Food Lion provided a good life for Mulkey for decades, and his son and daughter grew up with a similar passion for sports, although he can’t recall Brett ever washing any basketballs.
Brett is 40 now and is a youth softball coach. He is married to Jac White Mulkey, who was a softball star at West Rowan and Catawba. Brett was the head coach of Rowan Little League’s 12U softball team last summer.
Kaci is 37 and is married to Jason Kluttz, who was a standout in football and baseball at Salisbury High. He’s currently the head coach of the Rowan Lady Legion softball team.

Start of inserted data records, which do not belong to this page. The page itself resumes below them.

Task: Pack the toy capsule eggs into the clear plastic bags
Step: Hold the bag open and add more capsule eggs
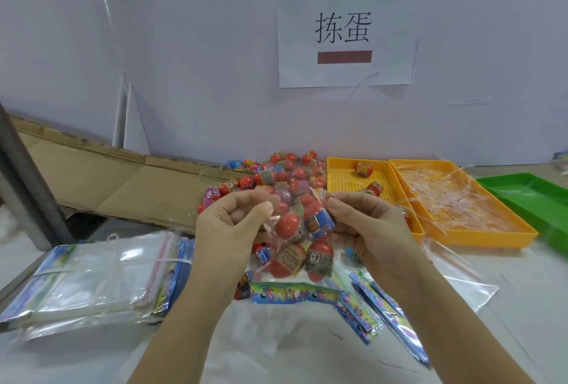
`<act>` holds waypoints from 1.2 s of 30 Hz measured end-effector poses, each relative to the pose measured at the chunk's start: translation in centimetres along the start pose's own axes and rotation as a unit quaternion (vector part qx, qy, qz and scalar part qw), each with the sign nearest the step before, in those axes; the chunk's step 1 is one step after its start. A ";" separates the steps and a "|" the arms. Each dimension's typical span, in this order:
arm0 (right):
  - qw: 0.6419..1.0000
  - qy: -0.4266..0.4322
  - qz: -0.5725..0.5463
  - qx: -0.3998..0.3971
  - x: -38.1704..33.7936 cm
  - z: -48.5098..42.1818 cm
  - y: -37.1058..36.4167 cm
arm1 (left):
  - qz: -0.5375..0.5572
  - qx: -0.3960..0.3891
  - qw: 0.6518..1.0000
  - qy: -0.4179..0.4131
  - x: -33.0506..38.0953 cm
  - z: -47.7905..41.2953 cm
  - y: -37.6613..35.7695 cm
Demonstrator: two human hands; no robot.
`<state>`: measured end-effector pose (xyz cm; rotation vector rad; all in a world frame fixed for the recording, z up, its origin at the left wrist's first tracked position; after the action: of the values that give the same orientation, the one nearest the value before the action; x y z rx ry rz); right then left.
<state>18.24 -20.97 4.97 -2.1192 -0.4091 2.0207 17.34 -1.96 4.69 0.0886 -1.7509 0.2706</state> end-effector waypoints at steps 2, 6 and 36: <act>1.000 0.001 -0.001 -0.006 -0.1 0.1 -0.1 | 0.001 -0.043 0.999 0.010 -0.3 -0.2 -0.3; 1.000 -0.002 -0.006 -0.014 -0.3 0.3 -0.2 | -0.036 -0.095 0.995 0.014 -0.6 -0.3 -0.7; 0.967 0.109 0.016 -0.231 -3.3 1.1 -0.2 | 0.098 -0.185 0.977 -0.027 1.3 0.5 -1.0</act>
<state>16.97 -21.93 8.11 -2.5938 -0.8853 1.8109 16.78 -2.97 6.04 -0.3510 -1.8389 0.0811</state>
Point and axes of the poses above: each hand's wrist, its own z-axis away from the middle knuckle, its own y-axis out of the back of the hand, x = y × z, the point moved 4 cm from there along -z, towards the middle knuckle, and after that the axes turned 2 degrees about -z, right-handed, at the moved point
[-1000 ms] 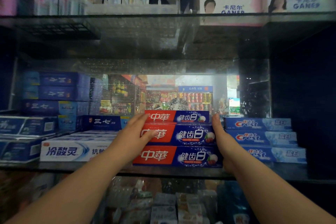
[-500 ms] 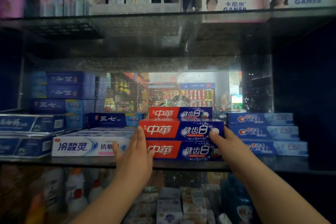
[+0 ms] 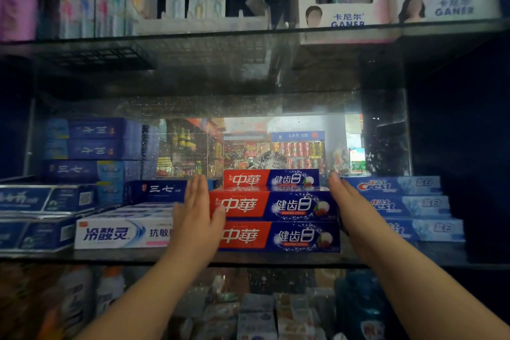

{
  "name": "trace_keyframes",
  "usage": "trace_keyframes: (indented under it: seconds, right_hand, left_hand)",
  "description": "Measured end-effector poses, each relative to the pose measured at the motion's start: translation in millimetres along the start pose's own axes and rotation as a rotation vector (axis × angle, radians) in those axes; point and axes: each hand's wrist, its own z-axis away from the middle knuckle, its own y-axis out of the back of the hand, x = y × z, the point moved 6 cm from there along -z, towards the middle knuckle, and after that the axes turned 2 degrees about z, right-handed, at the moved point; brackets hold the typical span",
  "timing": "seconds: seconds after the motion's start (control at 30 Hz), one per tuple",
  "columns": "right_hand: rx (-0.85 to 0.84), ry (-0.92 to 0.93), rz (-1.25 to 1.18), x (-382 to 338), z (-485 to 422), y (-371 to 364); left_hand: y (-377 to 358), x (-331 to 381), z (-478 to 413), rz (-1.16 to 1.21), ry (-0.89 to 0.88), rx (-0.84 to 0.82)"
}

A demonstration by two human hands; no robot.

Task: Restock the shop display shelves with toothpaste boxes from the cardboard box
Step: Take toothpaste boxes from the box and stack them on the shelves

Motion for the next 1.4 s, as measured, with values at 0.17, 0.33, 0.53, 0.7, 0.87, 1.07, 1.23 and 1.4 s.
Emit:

Jason and Kaci’s daughter, Lily Kluttz, was the softball player of the year for the South Piedmont Conference and Rowan County in 2025. She has signed with Catawba and is currently playing for the Lady Legion team.
“Between Jason and Kaci’s kids and Brett and Jac’s kids, there will be ball games to go to all summer long,” Thad said. “And there’s no place Sonya and I would rather be than a ball field.”